O grande pacto nacional será em torno de alguns pontos de consenso:
combate à fome e à miséria, reforma tributária progressiva, geração de emprego
e crescimento. Mais que isso, terá que haver um exercício nacional de
colaboração e participação nos três níveis de interferência estatal: a atuação
direta, as políticas monetária e fiscal e as formas de regulação.
O instrumento principal é o modelo das conferências nacionais, que
começam nos municípios, se adensam nos encontros estaduais e se fecham na
grande conferência nacional.
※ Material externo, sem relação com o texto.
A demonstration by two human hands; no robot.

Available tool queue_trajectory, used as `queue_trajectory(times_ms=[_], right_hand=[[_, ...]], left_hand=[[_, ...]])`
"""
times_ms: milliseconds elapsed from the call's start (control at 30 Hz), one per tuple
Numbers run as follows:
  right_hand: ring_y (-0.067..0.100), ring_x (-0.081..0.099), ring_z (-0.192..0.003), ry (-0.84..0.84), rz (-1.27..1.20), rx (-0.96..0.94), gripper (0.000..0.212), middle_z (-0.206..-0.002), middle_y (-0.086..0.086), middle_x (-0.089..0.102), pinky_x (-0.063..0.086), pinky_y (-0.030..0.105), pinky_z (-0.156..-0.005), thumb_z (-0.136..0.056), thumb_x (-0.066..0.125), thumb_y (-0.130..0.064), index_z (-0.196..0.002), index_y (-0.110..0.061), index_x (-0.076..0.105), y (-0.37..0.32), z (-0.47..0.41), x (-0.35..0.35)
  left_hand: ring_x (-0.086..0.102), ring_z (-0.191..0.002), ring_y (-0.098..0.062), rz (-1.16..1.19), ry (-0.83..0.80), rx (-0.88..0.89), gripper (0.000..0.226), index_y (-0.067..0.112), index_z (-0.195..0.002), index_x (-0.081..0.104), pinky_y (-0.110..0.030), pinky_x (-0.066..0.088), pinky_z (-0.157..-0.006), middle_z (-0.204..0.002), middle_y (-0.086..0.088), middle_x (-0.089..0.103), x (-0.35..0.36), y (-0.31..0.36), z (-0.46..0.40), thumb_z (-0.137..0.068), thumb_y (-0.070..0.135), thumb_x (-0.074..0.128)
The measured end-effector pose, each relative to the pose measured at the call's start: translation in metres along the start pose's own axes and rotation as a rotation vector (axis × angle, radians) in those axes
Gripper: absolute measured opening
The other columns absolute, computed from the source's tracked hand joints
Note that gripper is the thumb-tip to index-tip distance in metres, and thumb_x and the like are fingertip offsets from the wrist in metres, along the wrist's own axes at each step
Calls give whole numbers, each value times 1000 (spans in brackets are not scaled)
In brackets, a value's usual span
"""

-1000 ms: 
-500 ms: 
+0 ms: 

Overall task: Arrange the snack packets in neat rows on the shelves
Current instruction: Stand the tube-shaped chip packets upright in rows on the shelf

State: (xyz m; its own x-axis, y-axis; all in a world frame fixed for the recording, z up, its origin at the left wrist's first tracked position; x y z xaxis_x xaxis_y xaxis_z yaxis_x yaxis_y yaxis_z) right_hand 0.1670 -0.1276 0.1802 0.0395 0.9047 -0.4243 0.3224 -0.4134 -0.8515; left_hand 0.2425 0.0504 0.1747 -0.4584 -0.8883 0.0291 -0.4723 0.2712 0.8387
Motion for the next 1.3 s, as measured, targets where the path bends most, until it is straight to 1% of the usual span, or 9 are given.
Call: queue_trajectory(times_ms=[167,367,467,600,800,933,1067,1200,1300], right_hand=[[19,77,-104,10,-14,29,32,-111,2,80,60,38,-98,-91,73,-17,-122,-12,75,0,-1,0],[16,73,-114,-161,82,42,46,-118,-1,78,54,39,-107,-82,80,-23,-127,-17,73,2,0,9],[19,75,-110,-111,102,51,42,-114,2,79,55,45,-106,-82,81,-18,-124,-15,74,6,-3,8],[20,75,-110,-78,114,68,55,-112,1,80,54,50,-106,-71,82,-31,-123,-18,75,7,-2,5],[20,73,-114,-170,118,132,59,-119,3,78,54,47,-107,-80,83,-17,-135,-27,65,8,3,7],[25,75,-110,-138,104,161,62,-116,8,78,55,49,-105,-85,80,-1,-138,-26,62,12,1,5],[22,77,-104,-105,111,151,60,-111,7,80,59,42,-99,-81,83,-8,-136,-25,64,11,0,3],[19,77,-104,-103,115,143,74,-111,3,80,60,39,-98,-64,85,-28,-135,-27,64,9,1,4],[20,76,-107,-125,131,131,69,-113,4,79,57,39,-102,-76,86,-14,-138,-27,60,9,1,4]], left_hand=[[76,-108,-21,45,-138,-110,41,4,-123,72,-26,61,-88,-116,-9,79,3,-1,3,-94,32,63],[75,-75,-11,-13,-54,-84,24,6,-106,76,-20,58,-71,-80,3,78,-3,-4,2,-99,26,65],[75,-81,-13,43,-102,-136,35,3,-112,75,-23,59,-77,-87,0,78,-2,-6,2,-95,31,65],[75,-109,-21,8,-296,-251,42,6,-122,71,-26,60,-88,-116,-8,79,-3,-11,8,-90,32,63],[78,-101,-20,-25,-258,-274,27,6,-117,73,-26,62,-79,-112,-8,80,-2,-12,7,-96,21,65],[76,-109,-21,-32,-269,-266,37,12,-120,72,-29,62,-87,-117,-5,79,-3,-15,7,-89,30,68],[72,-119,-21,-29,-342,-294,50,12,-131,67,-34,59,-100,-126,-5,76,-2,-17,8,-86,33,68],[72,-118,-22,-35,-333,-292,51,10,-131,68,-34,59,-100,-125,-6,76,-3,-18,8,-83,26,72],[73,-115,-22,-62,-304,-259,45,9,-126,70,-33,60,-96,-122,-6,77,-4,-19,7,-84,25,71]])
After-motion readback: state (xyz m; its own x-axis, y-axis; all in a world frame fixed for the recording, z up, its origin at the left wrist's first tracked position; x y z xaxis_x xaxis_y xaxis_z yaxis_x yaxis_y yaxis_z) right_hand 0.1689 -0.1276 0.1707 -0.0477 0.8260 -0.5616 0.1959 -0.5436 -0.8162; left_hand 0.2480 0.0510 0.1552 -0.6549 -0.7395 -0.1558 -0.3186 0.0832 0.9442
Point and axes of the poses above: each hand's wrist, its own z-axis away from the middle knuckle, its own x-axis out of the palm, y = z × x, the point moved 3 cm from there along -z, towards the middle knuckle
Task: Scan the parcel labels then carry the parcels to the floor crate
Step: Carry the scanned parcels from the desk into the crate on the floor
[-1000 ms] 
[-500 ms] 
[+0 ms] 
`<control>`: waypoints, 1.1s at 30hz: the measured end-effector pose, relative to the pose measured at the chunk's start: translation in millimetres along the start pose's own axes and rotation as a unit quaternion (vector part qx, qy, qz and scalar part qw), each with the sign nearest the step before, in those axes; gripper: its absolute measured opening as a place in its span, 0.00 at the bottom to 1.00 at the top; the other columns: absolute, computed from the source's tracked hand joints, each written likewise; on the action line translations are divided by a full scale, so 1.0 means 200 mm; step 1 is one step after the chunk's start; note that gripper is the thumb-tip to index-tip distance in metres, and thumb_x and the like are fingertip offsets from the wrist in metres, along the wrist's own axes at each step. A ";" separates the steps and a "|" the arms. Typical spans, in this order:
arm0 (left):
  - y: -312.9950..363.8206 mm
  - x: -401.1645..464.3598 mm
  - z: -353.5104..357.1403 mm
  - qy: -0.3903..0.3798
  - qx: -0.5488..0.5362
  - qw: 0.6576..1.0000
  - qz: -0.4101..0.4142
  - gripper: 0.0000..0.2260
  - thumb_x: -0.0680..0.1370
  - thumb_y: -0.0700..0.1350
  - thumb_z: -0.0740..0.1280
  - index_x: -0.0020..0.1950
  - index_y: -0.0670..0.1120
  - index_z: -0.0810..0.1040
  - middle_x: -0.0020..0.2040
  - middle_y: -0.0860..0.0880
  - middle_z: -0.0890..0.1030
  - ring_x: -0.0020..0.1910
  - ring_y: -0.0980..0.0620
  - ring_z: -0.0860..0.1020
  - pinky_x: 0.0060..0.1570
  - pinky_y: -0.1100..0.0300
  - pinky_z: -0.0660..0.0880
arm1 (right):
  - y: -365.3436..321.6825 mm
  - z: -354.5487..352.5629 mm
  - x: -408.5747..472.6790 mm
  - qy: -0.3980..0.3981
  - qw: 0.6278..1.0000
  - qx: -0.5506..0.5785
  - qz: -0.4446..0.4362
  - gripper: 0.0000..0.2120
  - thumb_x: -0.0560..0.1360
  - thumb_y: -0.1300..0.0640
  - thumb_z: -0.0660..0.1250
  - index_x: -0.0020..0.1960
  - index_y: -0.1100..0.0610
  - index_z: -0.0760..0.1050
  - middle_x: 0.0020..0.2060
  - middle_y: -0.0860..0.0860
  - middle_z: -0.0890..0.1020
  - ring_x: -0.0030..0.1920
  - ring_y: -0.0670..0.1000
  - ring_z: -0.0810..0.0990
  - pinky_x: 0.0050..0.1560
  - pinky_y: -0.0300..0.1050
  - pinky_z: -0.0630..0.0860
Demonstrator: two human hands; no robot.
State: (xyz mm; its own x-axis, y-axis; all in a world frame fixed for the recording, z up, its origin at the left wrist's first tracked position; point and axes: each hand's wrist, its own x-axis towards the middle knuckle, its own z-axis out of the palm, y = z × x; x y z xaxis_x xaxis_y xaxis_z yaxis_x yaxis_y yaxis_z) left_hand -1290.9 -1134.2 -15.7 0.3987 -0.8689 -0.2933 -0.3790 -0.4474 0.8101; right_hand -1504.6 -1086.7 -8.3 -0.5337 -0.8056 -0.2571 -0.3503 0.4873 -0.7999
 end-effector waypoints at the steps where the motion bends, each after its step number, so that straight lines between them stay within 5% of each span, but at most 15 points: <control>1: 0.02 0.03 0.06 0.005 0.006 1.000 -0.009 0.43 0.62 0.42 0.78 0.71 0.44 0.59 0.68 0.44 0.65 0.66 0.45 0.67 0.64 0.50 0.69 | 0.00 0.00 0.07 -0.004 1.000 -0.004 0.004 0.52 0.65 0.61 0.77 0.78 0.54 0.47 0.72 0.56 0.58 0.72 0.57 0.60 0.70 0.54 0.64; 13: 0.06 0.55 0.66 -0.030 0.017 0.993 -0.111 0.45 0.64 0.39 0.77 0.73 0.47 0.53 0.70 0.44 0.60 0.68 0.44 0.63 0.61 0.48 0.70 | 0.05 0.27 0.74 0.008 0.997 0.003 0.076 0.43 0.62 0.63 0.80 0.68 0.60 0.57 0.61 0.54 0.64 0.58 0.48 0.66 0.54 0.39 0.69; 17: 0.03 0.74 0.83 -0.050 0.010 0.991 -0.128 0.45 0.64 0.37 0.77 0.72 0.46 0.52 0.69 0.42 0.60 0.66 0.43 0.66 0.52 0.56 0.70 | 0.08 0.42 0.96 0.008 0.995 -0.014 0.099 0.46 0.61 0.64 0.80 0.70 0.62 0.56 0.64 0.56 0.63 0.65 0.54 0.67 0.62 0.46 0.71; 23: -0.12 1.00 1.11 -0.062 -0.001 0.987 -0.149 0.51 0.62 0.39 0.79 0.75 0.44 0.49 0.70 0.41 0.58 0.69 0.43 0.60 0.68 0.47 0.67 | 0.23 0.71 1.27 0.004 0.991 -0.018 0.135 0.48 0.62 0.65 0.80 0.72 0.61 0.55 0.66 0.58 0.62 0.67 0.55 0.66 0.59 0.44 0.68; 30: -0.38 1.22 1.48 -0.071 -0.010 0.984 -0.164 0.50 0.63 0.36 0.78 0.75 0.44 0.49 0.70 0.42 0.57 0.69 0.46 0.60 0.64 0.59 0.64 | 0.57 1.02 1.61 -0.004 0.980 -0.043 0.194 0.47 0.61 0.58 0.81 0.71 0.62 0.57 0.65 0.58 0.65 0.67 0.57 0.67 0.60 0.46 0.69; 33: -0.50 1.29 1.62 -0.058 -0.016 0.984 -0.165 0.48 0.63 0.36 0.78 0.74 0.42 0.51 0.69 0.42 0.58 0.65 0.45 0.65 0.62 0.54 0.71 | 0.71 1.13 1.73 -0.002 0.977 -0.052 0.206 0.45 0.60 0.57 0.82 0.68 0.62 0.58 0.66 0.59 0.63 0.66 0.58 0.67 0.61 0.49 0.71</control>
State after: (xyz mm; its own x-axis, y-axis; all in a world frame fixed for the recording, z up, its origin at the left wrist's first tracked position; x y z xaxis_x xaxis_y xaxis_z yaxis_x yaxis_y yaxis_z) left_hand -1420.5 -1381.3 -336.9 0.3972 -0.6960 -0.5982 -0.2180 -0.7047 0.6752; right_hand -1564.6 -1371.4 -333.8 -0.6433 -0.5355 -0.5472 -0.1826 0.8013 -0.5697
O grande desafio será ampliar seu escopo, dos
temas federativos e sociais, para questões ligadas ao pequeno empreendedorismo,
ao papel dos municípios e estados.
E, principalmente, articular as grandes redes públicas e privadas de
organizações com abrangência nacional, como associações comerciais, estruturas
das federações empresariais, centrais sindicais, redes de bancos públicos,
estrutura dos Correios, estrutura das Fundações de Amparo à Pesquisa,
cooperativas agrícolas, Movimento dos Sem Terra.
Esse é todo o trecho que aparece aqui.